Canadian astronaut Chris Hadfield is looking forward to a profound musical experience and he might even record an album when he blasts off for the International Space Station later this year.

Hadfield, 52, is a musician who plays in several bands in what little spare time he has between training sessions for the upcoming mission, where he will serve as the first Canadian commander of the space station.

Luckily, there's a guitar that was actually made in Vancouver that's been at the station for more than 10 years, so he won't have to abandon his musical interests for the duration of the six-month mission that begins in December.

"This will be the first time a Canadian has a chance to play it up there," Hadfield told CTV's Canada AM Thursday via Skype as he took a break from training in Russia.

"I'm really looking forward to it, if you can imagine floating weightless, watching the world pour by through the big bay window of the space station playing a guitar… just a tremendous place to think about where we are in history," he said from Star City.

Star City was once a top-secret Soviet military installation dating back to the 1960s where cosmonauts trained for missions during the Cold War space race with the United States.

Hadfield said there's a big difference in the training for the Soyuz ship compared to the now-retired U.S. shuttles.

On this mission, he will help pilot the Soyuz spacecraft to the space station where it will dock for the entire length of the mission before being used as a return capsule.

"I fly it with the Russian commander and he's sitting tight in the middle and I'm sort of wedged in on his right shoulder . . . it's a pretty small spaceship," Hadfield said.

Hadfield, the first Canadian to float freely in space and a veteran of two space shuttle missions (1995 and 2001), will serve as flight engineer for the first three months of the six-month mission before taking over command of the space station for the final three.

The space station that orbits the planet is fairly spacious inside, Hadfield said, much like putting two big airliners together.

"It's got about that much volume inside. It's really just huge laboratories . . . it's a bunch of laboratories hooked together," he said.

There's a crew of six on the space station working seven days a week keeping experiments going and operating the robotic Canadarm to hook onto unmanned supply ships that service the station, he said.

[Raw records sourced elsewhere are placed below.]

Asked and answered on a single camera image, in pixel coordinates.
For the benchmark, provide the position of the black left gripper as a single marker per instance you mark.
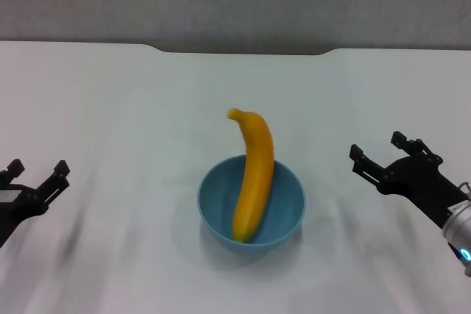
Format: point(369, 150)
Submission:
point(14, 211)

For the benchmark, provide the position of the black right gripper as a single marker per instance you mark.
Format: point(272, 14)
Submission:
point(419, 185)

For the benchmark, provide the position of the blue bowl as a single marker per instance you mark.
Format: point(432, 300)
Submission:
point(283, 211)

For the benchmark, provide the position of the yellow banana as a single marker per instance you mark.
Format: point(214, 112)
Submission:
point(255, 181)

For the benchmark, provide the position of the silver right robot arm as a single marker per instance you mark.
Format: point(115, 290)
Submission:
point(460, 229)

Astronauts may also be required to go outside the station for spacewalk to make repairs from time to time, Hadfield said.

The busy schedule is due to the many roles astronauts must play, he explained, including working as scientists, doctors, plumbers and even hardware repair specialists.

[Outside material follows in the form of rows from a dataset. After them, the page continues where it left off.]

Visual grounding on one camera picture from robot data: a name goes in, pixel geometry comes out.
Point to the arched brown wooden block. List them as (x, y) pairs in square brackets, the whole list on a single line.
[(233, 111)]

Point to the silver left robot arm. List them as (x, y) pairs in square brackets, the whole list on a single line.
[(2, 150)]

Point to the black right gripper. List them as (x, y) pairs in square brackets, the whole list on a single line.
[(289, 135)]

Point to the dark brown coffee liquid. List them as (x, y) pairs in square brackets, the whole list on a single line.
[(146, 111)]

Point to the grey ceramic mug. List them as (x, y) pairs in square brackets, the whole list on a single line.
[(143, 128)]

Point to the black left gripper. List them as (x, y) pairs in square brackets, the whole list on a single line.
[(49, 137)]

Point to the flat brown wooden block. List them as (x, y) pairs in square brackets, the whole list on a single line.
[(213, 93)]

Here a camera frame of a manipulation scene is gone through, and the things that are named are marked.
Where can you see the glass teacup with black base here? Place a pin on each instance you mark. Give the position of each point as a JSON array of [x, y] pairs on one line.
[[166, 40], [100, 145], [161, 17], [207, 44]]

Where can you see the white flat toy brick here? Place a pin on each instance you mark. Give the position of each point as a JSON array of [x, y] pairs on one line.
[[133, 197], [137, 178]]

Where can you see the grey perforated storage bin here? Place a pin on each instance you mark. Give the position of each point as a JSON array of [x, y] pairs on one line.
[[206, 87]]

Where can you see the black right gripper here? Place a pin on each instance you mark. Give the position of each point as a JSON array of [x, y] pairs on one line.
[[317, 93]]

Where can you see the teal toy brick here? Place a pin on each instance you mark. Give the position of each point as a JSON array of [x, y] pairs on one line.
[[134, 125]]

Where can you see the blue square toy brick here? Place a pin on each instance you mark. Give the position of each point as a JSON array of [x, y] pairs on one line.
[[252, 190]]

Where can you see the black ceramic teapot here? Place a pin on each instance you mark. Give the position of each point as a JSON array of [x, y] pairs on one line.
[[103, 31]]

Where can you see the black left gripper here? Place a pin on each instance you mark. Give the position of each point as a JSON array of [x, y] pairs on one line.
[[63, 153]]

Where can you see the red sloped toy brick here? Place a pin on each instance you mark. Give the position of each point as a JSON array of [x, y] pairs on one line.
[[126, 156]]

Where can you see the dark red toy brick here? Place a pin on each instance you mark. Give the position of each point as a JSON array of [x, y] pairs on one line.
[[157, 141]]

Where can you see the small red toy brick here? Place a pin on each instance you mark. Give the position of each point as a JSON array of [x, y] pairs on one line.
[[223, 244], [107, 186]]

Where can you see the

Astronauts must also exercise at least two hours a day, and when time permits they can contact friends and family on the ground to catch up on news.

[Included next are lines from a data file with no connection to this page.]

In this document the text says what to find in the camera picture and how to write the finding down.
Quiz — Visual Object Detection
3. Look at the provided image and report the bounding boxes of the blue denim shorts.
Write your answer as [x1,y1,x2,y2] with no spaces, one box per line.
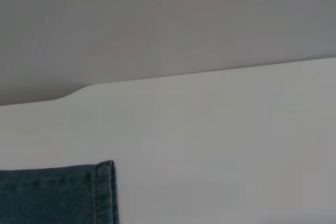
[0,159,120,224]

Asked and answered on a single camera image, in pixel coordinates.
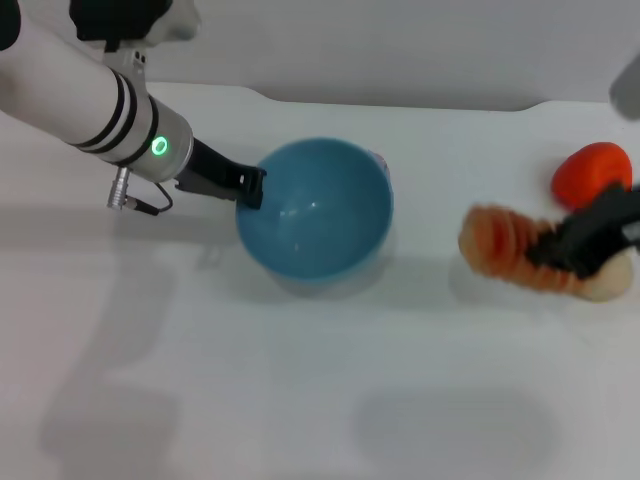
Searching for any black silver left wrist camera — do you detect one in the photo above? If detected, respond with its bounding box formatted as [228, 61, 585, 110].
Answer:
[68, 0, 202, 54]

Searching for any red toy strawberry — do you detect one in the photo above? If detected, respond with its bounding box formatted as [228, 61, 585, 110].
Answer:
[550, 141, 634, 210]

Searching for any orange striped toy bread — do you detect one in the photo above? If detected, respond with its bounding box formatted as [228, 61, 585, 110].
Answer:
[458, 203, 586, 297]

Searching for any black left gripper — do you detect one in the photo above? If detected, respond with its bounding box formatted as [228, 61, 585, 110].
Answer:
[173, 137, 268, 211]

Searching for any blue bowl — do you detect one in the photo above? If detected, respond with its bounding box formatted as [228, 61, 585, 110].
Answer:
[234, 136, 395, 281]

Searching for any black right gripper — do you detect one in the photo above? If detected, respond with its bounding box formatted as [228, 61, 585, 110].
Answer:
[524, 183, 640, 281]

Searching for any left arm cable with connector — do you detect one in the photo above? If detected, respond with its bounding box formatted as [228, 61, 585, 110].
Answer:
[104, 167, 175, 217]

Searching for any beige toy potato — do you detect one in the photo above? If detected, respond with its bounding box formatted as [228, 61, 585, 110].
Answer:
[579, 252, 635, 304]

"It's not like people go up there and relax, there's a little time off to pursue hobbies, but it's a busy place and we're up there for our six months trying to get as much done as we can," he said.

Hadfield is a retired colonel from the Canadian Armed Forces and commanded a 13-day underwater mission off Key Largo, Fla., in 2010 that trained astronauts for space flight.

He will also help train two new Canadian astronauts – David St-Jacques and Jeremy Hansen – to give Canada a head start for further space missions once his work is completed.